The three-story Burnham Institute building stands out as a shiny, landscaped oasis amid 600 dusty acres in southeast Orlando that have been scraped naked by bulldozers and smoothed with 10 million square yards of fill dirt. The first of what ultimately will number 300 Burnham scientists and support staff have settled in to their new digs inside the $85-million research building.

Burnham, the La Jolla, Calif.-based research institution that’s among the top four recipients of grant funding from the National Institutes of Health, will have plenty of company soon enough. In addition to the Burnham, the site known at least for the time being as “Medical City” encompasses:

» The University of Central Florida’s new College of Medicine, including the Burnett Medical Science Building, both nearing completion

» The M.D. Anderson Cancer Center, which will operate on the fifth floor of the Burnett building until it builds its own facility nearby

» The Nemours Children’s Hospital, now under construction

» The Orlando Veterans Affairs Medical Center, a more than half-billion-dollar facility already funded by Congress and expected to be finished by 2012

» A University of Florida Academic and Research center planned close to the Burnham building.


Burnham’s Orlando facility already attracts almost $40 million in NIH funding. CEO John Reed says a chance to immediately be part of a cluster was the biggest factor in Burnham’s decision to open in Orlando. [Photo: Burnham]

Meanwhile, adjacent to the Medical City property, the county has opened a state-of-the-art public high school that will eventually serve many of the children of the scientists, physicians and researchers who’ll populate Medical City’s workforce. All told, more than $1.5 billion in biomedical-related construction is complete, under way or funded — on a parcel of less than one square mile.

Also part of this cover story:
» The Keys to Medical City
Ironically, a medical school wasn’t part of UCF President's John Hitt’s vision until he learned that “you don’t find a bioscience cluster around anything but a medical school.”
» Meet Joe Lewis, the Handshake Billionaire
» Video: The Making of Orlando's Medical City
The fact that so many medical and biomedical facilities are opening in one community in Florida within two years of each other would be noteworthy by itself. The fact that they are opening on one parcel of land, in a coordinated fashion, with a collaborative mission, is even more significant — for both Orlando and the state.

The state of Florida and local communities have invested around a billion dollars of the public’s money in nudging Florida’s economy out of its traditional cheap-land, cheap-labor development.
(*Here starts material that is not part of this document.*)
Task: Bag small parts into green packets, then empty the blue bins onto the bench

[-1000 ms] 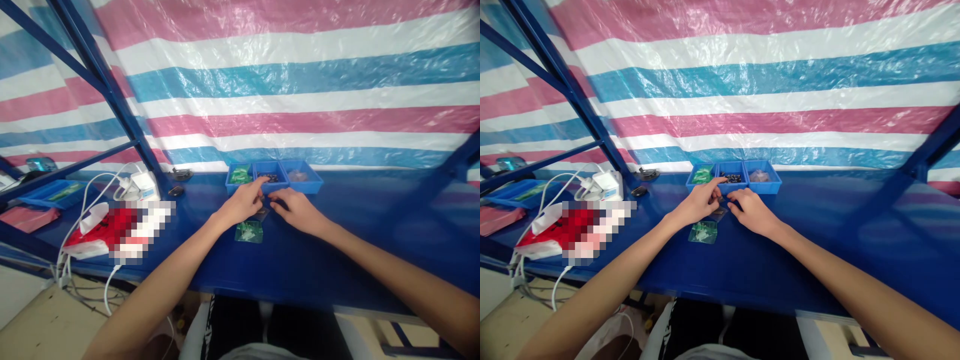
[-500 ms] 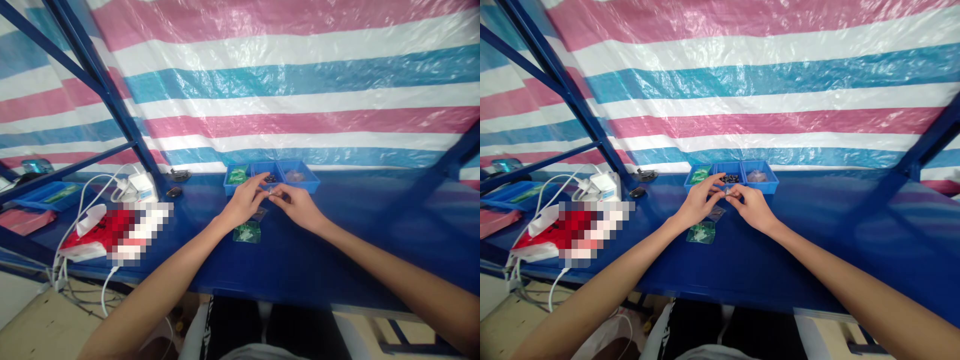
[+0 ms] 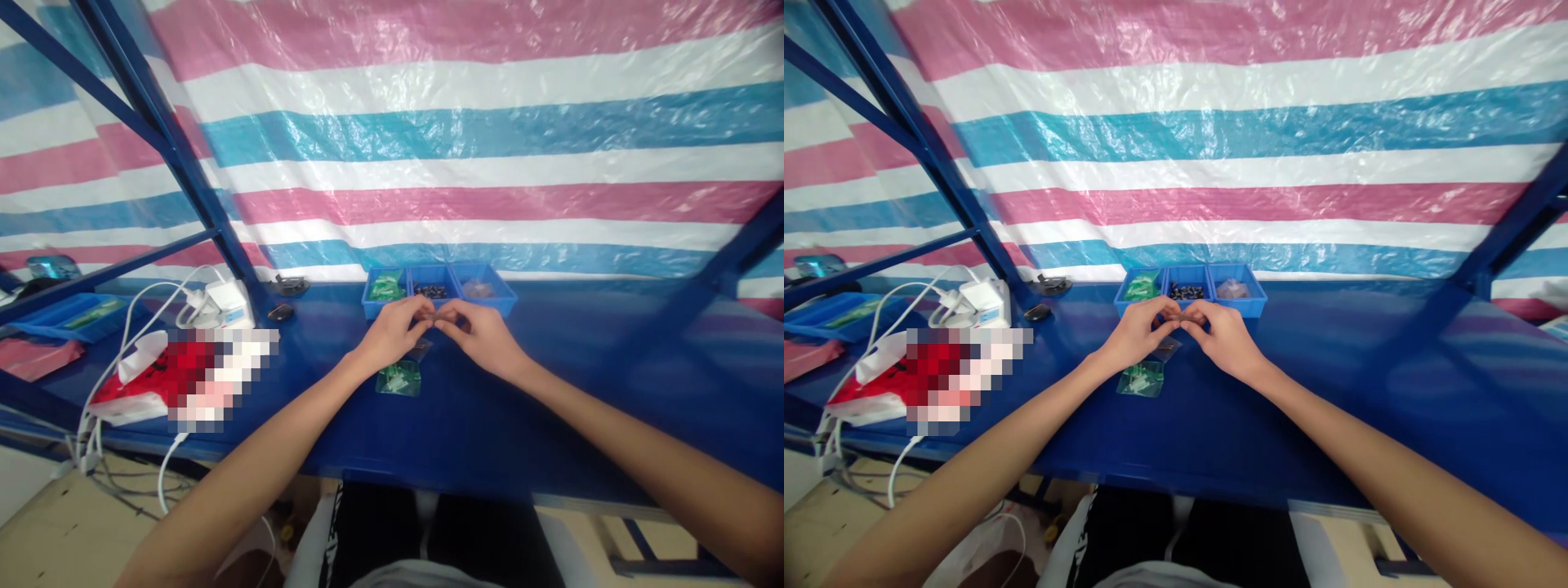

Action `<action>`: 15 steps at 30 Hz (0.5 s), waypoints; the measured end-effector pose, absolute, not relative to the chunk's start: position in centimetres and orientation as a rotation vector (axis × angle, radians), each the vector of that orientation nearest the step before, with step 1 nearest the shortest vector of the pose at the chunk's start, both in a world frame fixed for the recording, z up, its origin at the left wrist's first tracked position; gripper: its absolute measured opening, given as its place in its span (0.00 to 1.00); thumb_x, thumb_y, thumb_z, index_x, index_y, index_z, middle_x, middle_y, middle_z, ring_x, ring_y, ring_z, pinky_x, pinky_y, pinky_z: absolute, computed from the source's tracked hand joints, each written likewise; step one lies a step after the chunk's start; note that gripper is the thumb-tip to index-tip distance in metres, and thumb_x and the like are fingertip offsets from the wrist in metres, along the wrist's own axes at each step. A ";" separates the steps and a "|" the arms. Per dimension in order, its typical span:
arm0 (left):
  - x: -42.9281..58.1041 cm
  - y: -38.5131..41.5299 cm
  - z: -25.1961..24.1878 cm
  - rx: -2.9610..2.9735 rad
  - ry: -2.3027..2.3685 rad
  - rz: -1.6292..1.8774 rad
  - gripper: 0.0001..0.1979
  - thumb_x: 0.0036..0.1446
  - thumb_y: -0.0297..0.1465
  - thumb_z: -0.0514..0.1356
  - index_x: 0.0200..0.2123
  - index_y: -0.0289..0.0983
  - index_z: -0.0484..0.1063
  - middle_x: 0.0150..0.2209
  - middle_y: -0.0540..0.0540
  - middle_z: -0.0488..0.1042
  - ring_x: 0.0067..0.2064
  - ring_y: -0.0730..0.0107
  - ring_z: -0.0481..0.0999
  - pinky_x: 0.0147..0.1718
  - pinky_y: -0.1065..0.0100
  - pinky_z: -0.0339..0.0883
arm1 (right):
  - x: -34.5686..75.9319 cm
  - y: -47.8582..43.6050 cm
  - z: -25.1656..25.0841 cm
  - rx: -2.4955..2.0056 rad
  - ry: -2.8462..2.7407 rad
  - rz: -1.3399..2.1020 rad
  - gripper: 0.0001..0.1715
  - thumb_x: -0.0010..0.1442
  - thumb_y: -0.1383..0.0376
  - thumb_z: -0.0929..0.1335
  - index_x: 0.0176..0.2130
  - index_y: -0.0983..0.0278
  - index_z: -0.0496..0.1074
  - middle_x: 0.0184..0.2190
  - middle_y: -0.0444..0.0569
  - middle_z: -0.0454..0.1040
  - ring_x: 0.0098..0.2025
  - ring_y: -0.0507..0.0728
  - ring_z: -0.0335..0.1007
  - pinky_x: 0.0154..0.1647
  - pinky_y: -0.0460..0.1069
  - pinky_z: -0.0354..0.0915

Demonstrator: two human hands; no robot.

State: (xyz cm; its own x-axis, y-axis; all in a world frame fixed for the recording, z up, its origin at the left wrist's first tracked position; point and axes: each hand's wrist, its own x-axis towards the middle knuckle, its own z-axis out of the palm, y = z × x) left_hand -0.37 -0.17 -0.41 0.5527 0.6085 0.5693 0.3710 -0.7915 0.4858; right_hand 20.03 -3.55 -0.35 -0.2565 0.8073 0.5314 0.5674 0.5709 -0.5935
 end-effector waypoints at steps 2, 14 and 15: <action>-0.4 -0.2 -0.4 2.506 0.829 1.088 0.03 0.66 0.28 0.62 0.43 0.38 0.73 0.40 0.47 0.77 0.41 0.68 0.77 0.41 0.67 0.70 | 20.0 -3.6 -0.3 -1.087 -1.967 0.330 0.07 0.66 0.61 0.68 0.38 0.61 0.75 0.33 0.47 0.81 0.31 0.57 0.73 0.34 0.51 0.65; -0.4 -0.2 0.0 2.594 0.866 1.051 0.11 0.72 0.33 0.55 0.42 0.39 0.78 0.38 0.47 0.80 0.38 0.67 0.78 0.39 0.66 0.66 | 20.7 -3.1 -0.1 -1.103 -1.989 0.186 0.06 0.66 0.63 0.68 0.38 0.60 0.75 0.34 0.49 0.80 0.35 0.59 0.74 0.39 0.53 0.67; -0.4 -0.2 0.0 2.608 0.871 1.043 0.11 0.72 0.33 0.55 0.42 0.38 0.78 0.38 0.47 0.80 0.38 0.67 0.78 0.39 0.66 0.66 | 20.7 -3.1 -0.1 -1.104 -1.985 0.185 0.06 0.66 0.64 0.68 0.38 0.61 0.76 0.35 0.49 0.80 0.35 0.59 0.75 0.40 0.53 0.67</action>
State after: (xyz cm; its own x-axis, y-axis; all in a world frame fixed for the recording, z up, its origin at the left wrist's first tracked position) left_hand -0.42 -0.24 0.02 0.5771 0.5909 0.5637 0.4492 -0.8061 0.3852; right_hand 20.68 -3.08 -0.09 -0.2630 0.7582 0.5966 0.6349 0.6016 -0.4847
The strategy: Mimic San Diego’s evolution by using research institutions to spin off scientific discoveries with commercial potential. From the onset, it’s been a high-risk, high-reward strategy. Joe Panetta, CEO of the life sciences trade organization Biocom in San Diego, calls biotech “the riskiest business on the planet” even as he touts the $67,000 average wage, cultural benefits and “massive business activity” that biotech clusters and companies generate.

Scripps, the first Southern California research operation enticed to build a Florida satellite, was expected to be a nucleus around which a cluster would form over time. And Scripps has in fact begun to snag research dollars and high-profile scientists after slogging through a politically tangled search for a site.

But Scripps came alone and has to generate much of its own momentum in attracting talent, related research and related businesses. Medical City, by contrast, is arriving as a constellation rather than a single star. The sudden presence of a cluster of institutions represents a big step toward critical mass for the state’s biotech initiative and shifts the biotech center of gravity to the middle of the state. Within less than two decades, the institutions at Medical City, coupled with the existing photonics and simulation businesses and research capacity in central Florida, should give Florida the business dynamo that it has always yearned for — a scientific research and commercial complex that can begin to play in the same league as areas like the Route 128 corridor around Boston and Research Triangle Park in North Carolina.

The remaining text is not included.